Originally published at
Gao~. You can comment here or
there.
Calls Dan (coworker):
Dan: Hello?
Misu: Hey, Dan, where are you? It’s really loud in the background!
Dan: I’m at the Seahawks game! What ups?
Misu: Remote1 is down, know anything about it?
Dan: What do you mean remote1 is down?
Misu: I can’t ping it. It’s like dead….
Dan: Fuck….
God, today has been one hell of a day. This morning, we started getting calls from some clients about their email not working. After doing some remote troubleshooting, we decided to reboot the Dell PowerEdge 2950 (Win 2k3 Serv) remotely. The little shutdown screen shows up…. then it never comes back one. After a bit of frantic searching for the datacenter’s phone number, we call them up and have them to a hard reset of the server. They say the hear the hard drives spinning up, but without a VGA terminal, cant actually look at what the machine is doing.
Dan calls up Chris to meet him in Bellevue, so that they can head over to the Seattle datacenter today. Before Dan leaves the office, we get another call from a client who was complaining he couldnt process transcations on his webstore becuase it was telling him his SSL Cert was invalid. After a quick bit of troubleshooting, to our horror, it seems like the SSL Cert server on our Dell 2850 also seems to have gotten fucked up somehow. Dan drives like a madman and he and Chris work in the data center till around 3PM getting everything fixed.

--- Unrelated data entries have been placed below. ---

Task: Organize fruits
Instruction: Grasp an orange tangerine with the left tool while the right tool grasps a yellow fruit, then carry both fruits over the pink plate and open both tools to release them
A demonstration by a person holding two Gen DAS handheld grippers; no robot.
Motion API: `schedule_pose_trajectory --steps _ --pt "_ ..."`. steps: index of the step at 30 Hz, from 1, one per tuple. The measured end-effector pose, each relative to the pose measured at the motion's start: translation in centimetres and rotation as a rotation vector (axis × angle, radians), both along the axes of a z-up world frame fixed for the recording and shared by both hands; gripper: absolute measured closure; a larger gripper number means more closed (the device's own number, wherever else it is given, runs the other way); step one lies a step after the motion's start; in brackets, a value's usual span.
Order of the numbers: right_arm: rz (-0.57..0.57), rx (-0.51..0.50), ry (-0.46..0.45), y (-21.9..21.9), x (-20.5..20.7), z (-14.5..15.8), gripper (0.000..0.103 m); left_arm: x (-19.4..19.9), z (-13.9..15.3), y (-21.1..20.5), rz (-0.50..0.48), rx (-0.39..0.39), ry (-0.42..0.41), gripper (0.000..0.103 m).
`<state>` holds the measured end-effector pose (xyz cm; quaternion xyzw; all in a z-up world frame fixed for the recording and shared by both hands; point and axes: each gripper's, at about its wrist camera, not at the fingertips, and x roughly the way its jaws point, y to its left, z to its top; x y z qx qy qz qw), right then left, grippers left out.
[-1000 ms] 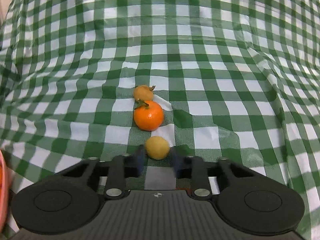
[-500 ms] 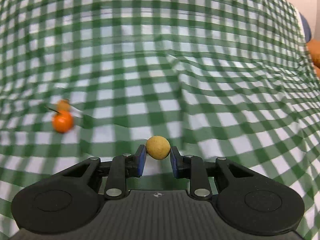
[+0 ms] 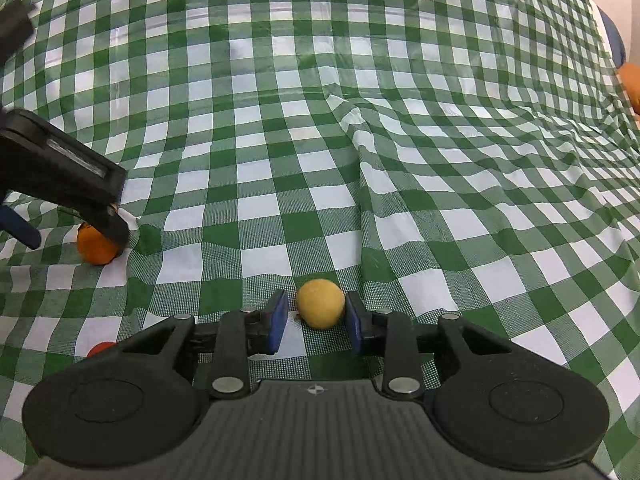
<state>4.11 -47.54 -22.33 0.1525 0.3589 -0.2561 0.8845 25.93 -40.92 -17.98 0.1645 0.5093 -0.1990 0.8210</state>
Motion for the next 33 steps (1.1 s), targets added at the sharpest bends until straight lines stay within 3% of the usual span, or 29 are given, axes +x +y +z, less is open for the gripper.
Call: schedule_pose_trajectory --steps 2,3,4,9,15,20,24,29,33 --pt "0.008 -0.006 0.002 -0.4 0.6 -0.1 0.070 0.0 -0.2 -0.2 -0.004 0.000 -0.021 0.014" --pt "0.009 -0.008 0.001 -0.5 0.6 -0.1 0.072 -0.1 -0.1 -0.1 -0.024 -0.018 -0.019 0.048" --pt "0.011 -0.011 0.001 -0.4 0.5 0.0 0.074 -0.2 0.0 0.0 -0.042 -0.027 -0.011 0.061" --pt "-0.050 0.006 -0.018 -0.8 -0.8 0.6 0.076 -1.9 2.2 2.1 -0.068 -0.029 -0.101 0.062" --pt "-0.063 0.009 -0.003 0.6 -2.8 2.6 0.076 -7.1 5.5 8.8 -0.024 -0.047 -0.091 0.062" --pt "0.042 -0.026 -0.073 4.5 -6.3 7.9 0.076 -13.5 8.6 17.3 0.013 -0.051 -0.124 0.062" --pt "0.131 0.005 -0.089 9.1 -10.1 11.2 0.076 -18.9 10.0 23.3 0.060 -0.010 -0.123 0.062" --pt "0.274 0.067 -0.082 14.9 -13.1 13.8 0.076 -24.2 11.3 28.7 0.099 0.014 -0.135 0.062" --pt "0.351 0.108 -0.091 18.9 -14.5 16.1 0.076 -27.0 11.9 31.2 0.138 -0.017 -0.154 0.062"
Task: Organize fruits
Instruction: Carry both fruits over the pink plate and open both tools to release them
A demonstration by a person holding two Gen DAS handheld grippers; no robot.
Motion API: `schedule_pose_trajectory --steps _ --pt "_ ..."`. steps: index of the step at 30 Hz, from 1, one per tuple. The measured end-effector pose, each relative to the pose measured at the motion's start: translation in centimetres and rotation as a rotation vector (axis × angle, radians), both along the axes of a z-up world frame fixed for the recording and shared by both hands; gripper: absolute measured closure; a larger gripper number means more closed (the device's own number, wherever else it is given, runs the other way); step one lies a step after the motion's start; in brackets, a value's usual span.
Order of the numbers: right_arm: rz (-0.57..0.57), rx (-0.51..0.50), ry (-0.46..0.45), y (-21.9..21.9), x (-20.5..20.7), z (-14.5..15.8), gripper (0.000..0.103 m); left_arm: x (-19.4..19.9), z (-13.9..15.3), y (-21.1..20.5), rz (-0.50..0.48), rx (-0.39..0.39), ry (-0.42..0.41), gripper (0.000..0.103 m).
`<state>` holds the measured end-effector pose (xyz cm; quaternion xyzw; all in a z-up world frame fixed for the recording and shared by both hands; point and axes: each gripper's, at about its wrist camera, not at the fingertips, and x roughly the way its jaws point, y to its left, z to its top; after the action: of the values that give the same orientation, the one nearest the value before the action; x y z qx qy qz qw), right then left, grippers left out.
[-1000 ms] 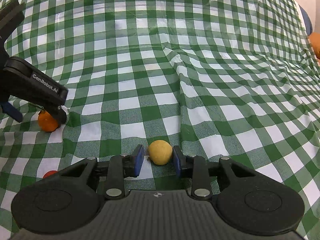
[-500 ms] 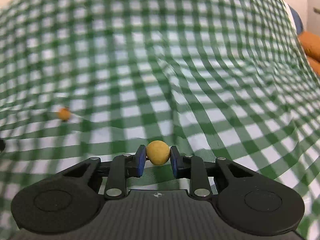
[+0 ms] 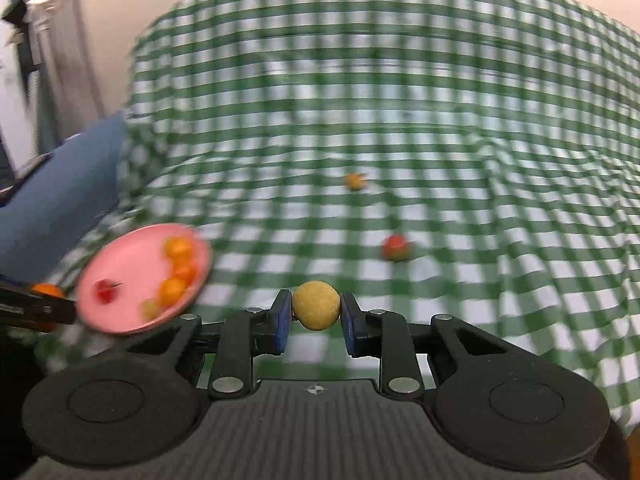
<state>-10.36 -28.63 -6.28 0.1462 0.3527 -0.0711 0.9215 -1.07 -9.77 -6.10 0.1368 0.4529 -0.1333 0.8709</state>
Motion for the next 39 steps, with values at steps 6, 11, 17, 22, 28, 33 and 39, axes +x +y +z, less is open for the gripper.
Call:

Everyone parts their ways to home or recreation since the long ordeal was over. Then 7PM comes around, I go home and check VisualNews Gemot, and it was down. Did a bit of investigating to discover (to my horror) that remote1 (the other Dell 2850 we have) was down. Made a couple quick phone calls and we had to converge all otgether to make a trip to the data center in some of the worst weather Seattle has had in over 15 years. A the NIC server died and unbounded all of our IP addys on remote1.
And now I spent the remainder of my night helping repair damaged config files and rebinding IPs and address to BIND.
And look at the
weather we had to just WONDERFULLY have today when we needed to run to the datacenter and back twice!
Today has been one of the most stressful and hectic days of my life. And I cant wait till tomorrow morning when we get angry clients calling us wondering wtf is going on. Frankly… we want to know wtf is going on too! What are the chances of critical failures on three different servers all within 4 hours of each other?
So tired….. z_z